About this task | Spot each line in the records below where the word "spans" occurs, then copy it.

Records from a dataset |
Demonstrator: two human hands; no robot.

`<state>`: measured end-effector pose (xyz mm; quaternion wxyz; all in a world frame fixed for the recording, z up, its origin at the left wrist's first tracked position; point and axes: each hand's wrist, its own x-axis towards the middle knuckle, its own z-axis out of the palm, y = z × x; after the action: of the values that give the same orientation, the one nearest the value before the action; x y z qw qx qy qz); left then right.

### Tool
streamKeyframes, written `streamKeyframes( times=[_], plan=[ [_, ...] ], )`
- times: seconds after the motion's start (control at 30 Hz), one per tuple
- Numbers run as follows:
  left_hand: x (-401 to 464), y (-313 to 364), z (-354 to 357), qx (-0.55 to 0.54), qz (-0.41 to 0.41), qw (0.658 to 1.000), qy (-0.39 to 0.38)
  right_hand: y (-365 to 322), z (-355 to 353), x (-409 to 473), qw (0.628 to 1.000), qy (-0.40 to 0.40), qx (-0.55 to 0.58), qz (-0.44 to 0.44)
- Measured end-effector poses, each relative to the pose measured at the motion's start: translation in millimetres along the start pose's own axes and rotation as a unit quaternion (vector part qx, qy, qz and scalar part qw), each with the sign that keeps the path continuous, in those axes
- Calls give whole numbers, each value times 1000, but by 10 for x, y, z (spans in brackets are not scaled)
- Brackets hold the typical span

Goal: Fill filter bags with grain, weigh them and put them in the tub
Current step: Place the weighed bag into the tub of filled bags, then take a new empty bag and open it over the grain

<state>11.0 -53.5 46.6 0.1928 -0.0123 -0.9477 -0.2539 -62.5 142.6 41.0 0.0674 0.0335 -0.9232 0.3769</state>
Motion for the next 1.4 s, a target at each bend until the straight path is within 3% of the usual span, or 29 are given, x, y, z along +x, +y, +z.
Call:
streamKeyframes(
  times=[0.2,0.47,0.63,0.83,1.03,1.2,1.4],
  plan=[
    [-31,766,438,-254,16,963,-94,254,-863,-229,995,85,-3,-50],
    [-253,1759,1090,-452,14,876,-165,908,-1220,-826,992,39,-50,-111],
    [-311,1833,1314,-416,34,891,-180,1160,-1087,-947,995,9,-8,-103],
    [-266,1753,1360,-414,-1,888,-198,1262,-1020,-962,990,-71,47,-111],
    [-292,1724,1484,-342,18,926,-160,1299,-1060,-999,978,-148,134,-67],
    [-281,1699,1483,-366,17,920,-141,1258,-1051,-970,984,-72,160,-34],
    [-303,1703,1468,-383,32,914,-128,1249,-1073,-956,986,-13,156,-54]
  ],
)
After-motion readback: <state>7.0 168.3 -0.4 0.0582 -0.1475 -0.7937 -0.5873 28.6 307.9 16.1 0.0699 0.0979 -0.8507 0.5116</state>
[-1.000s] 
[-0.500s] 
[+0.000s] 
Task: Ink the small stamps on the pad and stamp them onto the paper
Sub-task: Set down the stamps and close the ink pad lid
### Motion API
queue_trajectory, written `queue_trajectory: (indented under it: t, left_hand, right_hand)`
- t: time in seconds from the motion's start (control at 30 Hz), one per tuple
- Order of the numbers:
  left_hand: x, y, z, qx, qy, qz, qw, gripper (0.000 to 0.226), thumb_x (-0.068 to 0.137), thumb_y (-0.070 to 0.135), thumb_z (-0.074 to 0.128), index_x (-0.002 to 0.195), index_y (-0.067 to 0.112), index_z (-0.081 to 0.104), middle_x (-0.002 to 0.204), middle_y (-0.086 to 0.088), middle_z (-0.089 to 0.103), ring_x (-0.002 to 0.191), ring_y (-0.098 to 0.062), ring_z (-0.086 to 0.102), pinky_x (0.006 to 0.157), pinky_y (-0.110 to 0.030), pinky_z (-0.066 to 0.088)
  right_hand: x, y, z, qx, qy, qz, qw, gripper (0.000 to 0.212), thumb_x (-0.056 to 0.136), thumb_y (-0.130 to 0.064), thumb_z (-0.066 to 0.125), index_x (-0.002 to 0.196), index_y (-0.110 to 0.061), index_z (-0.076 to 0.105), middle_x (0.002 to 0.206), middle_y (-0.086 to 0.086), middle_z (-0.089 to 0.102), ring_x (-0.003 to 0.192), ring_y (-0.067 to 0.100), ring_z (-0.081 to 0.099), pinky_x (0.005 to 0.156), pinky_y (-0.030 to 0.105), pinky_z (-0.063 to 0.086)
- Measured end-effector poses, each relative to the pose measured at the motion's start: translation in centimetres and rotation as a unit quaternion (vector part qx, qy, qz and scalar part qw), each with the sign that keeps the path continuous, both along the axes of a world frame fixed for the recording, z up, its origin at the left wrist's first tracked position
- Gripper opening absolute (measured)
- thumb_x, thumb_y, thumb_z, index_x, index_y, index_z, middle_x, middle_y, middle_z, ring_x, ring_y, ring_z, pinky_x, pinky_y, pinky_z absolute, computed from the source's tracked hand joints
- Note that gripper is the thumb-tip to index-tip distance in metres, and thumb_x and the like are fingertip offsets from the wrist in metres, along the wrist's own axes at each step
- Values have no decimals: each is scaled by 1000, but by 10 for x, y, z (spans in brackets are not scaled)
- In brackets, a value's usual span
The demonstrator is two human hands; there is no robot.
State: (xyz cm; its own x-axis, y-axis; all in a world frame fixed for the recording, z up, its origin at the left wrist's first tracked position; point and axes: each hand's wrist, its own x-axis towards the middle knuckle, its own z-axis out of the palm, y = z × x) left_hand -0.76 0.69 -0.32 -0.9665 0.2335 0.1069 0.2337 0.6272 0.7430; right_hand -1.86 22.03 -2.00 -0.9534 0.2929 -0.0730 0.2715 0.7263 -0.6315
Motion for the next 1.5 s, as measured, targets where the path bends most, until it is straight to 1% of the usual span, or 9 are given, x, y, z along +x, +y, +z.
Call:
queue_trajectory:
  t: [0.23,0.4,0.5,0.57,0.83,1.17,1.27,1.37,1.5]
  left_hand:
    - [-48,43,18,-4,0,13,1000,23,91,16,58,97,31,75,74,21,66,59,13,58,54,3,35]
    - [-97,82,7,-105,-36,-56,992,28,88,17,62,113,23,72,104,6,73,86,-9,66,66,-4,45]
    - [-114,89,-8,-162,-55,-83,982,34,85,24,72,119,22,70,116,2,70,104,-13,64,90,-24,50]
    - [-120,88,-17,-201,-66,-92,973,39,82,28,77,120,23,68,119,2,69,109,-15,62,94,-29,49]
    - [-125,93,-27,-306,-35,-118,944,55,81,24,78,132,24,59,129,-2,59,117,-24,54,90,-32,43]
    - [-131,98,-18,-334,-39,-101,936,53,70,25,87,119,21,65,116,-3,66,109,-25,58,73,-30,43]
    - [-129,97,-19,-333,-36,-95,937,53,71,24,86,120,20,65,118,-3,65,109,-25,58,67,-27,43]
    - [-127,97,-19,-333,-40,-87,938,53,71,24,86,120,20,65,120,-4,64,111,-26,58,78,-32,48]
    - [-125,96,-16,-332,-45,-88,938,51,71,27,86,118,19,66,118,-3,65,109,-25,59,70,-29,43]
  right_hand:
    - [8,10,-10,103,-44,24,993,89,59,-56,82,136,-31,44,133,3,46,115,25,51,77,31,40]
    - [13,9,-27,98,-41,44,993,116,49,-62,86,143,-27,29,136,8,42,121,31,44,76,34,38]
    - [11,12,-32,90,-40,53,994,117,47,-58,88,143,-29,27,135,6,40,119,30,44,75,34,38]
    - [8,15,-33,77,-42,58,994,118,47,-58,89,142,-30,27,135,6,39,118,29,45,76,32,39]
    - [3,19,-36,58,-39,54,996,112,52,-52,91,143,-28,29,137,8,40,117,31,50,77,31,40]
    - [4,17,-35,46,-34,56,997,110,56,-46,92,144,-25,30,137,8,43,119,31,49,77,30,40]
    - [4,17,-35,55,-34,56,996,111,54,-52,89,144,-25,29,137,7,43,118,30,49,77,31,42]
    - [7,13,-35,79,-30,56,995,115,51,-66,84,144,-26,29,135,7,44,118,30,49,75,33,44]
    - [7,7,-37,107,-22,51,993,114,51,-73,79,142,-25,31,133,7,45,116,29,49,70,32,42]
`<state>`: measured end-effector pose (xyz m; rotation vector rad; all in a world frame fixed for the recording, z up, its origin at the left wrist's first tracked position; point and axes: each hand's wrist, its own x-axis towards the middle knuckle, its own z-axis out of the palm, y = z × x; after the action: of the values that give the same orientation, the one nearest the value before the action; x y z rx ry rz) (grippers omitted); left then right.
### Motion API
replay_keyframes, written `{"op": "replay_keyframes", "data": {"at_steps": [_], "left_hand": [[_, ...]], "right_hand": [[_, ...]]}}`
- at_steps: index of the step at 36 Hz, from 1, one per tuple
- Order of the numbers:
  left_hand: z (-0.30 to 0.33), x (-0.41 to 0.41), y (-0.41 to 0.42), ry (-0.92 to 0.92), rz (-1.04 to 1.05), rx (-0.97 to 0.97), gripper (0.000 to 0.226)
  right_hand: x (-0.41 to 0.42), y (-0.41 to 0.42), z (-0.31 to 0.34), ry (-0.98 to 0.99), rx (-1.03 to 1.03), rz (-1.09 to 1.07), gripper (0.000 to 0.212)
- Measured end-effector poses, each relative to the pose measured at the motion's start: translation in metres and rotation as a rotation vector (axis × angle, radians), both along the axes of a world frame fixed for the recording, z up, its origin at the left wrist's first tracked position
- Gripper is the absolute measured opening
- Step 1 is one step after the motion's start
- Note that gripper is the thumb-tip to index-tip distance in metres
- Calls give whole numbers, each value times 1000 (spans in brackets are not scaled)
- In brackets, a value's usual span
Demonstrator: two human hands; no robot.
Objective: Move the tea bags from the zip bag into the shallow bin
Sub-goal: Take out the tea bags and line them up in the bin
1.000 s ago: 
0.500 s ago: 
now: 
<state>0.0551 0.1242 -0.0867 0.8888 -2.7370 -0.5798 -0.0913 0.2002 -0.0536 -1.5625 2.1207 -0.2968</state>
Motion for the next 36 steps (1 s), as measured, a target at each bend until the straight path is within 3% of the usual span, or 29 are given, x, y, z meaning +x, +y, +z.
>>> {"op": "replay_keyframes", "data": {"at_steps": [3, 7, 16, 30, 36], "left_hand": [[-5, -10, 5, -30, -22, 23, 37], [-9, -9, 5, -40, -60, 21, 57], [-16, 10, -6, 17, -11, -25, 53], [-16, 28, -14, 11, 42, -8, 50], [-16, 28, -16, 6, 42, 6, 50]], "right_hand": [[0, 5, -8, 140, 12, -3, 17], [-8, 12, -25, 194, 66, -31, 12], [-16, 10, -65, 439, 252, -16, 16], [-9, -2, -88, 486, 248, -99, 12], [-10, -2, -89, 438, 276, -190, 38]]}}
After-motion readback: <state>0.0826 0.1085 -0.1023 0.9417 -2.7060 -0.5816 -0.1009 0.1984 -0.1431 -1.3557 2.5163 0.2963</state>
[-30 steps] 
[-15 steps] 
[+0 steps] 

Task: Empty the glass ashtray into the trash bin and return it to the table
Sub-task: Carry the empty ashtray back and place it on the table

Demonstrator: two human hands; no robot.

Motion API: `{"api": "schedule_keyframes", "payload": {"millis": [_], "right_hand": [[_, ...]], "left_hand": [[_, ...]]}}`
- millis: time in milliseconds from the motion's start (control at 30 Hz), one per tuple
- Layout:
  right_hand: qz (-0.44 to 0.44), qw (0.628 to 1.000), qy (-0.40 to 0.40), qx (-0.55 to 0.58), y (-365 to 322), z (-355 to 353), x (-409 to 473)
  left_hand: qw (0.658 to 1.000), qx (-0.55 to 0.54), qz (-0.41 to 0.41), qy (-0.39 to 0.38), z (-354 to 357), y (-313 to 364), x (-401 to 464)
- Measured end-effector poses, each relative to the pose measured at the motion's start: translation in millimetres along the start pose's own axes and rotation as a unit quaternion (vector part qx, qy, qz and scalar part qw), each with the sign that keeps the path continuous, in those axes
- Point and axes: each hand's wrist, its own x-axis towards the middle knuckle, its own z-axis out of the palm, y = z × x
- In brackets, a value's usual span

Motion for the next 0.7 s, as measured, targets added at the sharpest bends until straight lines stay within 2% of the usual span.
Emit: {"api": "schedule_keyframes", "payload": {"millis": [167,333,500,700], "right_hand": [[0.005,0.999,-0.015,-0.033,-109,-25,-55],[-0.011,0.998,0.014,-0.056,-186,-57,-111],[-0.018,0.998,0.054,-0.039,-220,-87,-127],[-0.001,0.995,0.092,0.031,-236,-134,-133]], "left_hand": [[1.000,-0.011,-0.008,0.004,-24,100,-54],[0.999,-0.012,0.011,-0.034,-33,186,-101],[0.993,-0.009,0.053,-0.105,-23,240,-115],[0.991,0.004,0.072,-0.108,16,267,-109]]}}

Task output |
- Calls give whole numbers, each value times 1000, but by 10 for x, y, z (spans in brackets are not scaled)
- Values have no decimals: each is scaled by 1000, but by 10 for x, y, z (spans in brackets are not scaled)
- Calls give whole numbers, each value times 1000 (spans in brackets are not scaled)

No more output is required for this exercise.